Key Laboratory of Mine Geological Hazards Mechanism and Control, Xi'an 710054, Shaanxi, China; Shaanxi Institute of Geo-Environment Monitoring, Xi'an 710054, Shaanxi, China.
Sci Total Environ. 2018 Sep 1;634:853-867. doi: 10.1016/j.scitotenv.2018.04.055. Epub 2018 Apr 10.
The aim of the current study was to produce groundwater spring potential maps using novel ensemble weights-of-evidence (WoE) with logistic regression (LR) and functional tree (FT) models. First, a total of 66 springs were identified by field surveys, out of which 70% of the spring locations were used for training the models and 30% of the spring locations were employed for the validation process. Second, a total of 14 affecting factors including aspect, altitude, slope, plan curvature, profile curvature, stream power index (SPI), topographic wetness index (TWI), sediment transport index (STI), lithology, normalized difference vegetation index (NDVI), land use, soil, distance to roads, and distance to streams was used to analyze the spatial relationship between these affecting factors and spring occurrences. Multicollinearity analysis and feature selection of the correlation attribute evaluation (CAE) method were employed to optimize the affecting factors. Subsequently, the novel ensembles of the WoE, LR, and FT models were constructed using the training dataset. Finally, the receiver operating characteristic (ROC) curves, standard error, confidence interval (CI) at 95%, and significance level P were employed to validate and compare the performance of three models. Overall, all three models performed well for groundwater spring potential evaluation. The prediction capability of the FT model, with the highest AUC values, the smallest standard errors, the narrowest CIs, and the smallest P values for the training and validation datasets, is better compared to those of other models. The groundwater spring potential maps can be adopted for the management of water resources and land use by planners and engineers.

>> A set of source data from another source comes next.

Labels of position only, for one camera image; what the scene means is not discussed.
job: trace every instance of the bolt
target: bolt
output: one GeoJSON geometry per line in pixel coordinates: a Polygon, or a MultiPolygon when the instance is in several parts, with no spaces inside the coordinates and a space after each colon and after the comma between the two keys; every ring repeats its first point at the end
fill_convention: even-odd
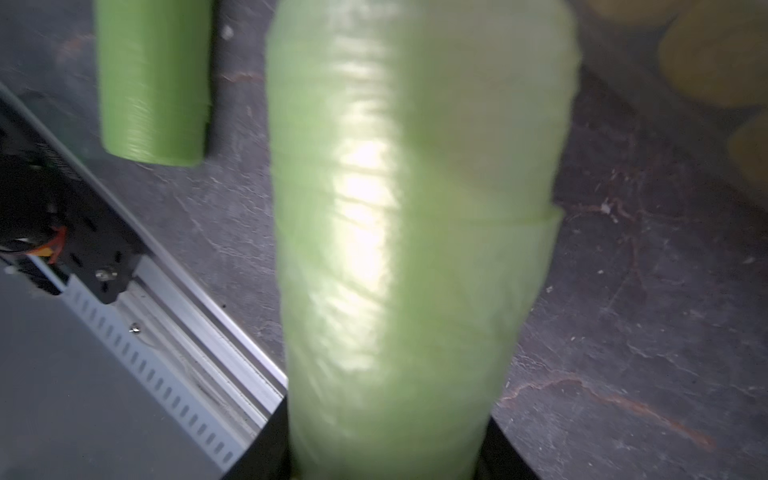
{"type": "Polygon", "coordinates": [[[96,270],[96,280],[100,282],[111,282],[116,278],[118,278],[118,272],[114,271],[114,268],[111,266],[105,266],[96,270]]]}

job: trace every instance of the dark textured build plate
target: dark textured build plate
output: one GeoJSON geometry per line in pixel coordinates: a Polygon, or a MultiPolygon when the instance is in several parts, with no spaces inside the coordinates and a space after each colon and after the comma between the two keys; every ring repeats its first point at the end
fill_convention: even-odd
{"type": "MultiPolygon", "coordinates": [[[[0,81],[280,359],[263,94],[273,6],[220,2],[199,168],[100,148],[90,0],[0,0],[0,81]]],[[[768,217],[598,80],[582,83],[555,192],[568,215],[495,417],[543,480],[765,478],[768,217]]]]}

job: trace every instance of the yellow object
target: yellow object
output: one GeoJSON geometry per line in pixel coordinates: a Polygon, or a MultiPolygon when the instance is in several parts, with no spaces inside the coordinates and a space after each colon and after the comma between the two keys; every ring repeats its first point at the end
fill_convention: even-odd
{"type": "Polygon", "coordinates": [[[34,252],[30,252],[30,255],[35,255],[36,257],[50,257],[53,255],[53,250],[50,247],[42,247],[34,252]]]}
{"type": "Polygon", "coordinates": [[[728,154],[745,179],[768,190],[768,111],[753,117],[731,136],[728,154]]]}
{"type": "Polygon", "coordinates": [[[606,20],[633,27],[663,25],[694,0],[587,0],[587,5],[606,20]]]}
{"type": "Polygon", "coordinates": [[[703,0],[659,46],[660,68],[681,94],[722,108],[768,104],[768,4],[703,0]]]}

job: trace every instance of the green 3d printed cylinder
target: green 3d printed cylinder
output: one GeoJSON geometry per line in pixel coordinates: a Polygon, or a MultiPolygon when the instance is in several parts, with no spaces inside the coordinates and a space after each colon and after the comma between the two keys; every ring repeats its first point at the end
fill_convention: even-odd
{"type": "Polygon", "coordinates": [[[469,480],[561,212],[560,0],[284,0],[267,49],[302,480],[469,480]]]}
{"type": "Polygon", "coordinates": [[[149,164],[203,160],[213,0],[96,0],[101,139],[149,164]]]}

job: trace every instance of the black base
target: black base
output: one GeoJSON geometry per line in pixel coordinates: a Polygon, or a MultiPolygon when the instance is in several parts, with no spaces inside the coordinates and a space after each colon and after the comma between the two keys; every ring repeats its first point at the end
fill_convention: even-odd
{"type": "MultiPolygon", "coordinates": [[[[222,480],[289,480],[288,405],[283,400],[270,421],[222,480]]],[[[476,480],[539,480],[494,419],[488,424],[476,480]]]]}

本研究旨在利用新颖的集成证据权重(WoE)与逻辑回归(LR)和功能树(FT)模型生成地下水泉潜力图。首先,通过野外调查确定了总共 66 个泉,其中 70%的泉位置用于训练模型,30%的泉位置用于验证过程。其次,总共使用了 14 个影响因素,包括方位、海拔、坡度、平面曲率、剖面曲率、水流功率指数(SPI)、地形湿度指数(TWI)、泥沙输移指数(STI)、岩性、归一化植被指数(NDVI)、土地利用、土壤、到道路的距离和到溪流的距离,以分析这些影响因素与泉点之间的空间关系。使用多重共线性分析和相关属性评估(CAE)方法的特征选择来优化影响因素。随后,使用训练数据集构建了新颖的 WoE、LR 和 FT 模型集成。最后,使用接收者操作特征(ROC)曲线、标准误差、95%置信区间(CI)和显著性水平 P 来验证和比较三个模型的性能。总体而言,所有三个模型在地下水泉潜力评价方面表现良好。FT 模型的预测能力最好,具有最高的 AUC 值、最小的标准误差、最窄的 CI 和最小的 P 值,对于训练和验证数据集都是如此。地下水泉潜力图可被规划者和工程师用于水资源和土地利用管理。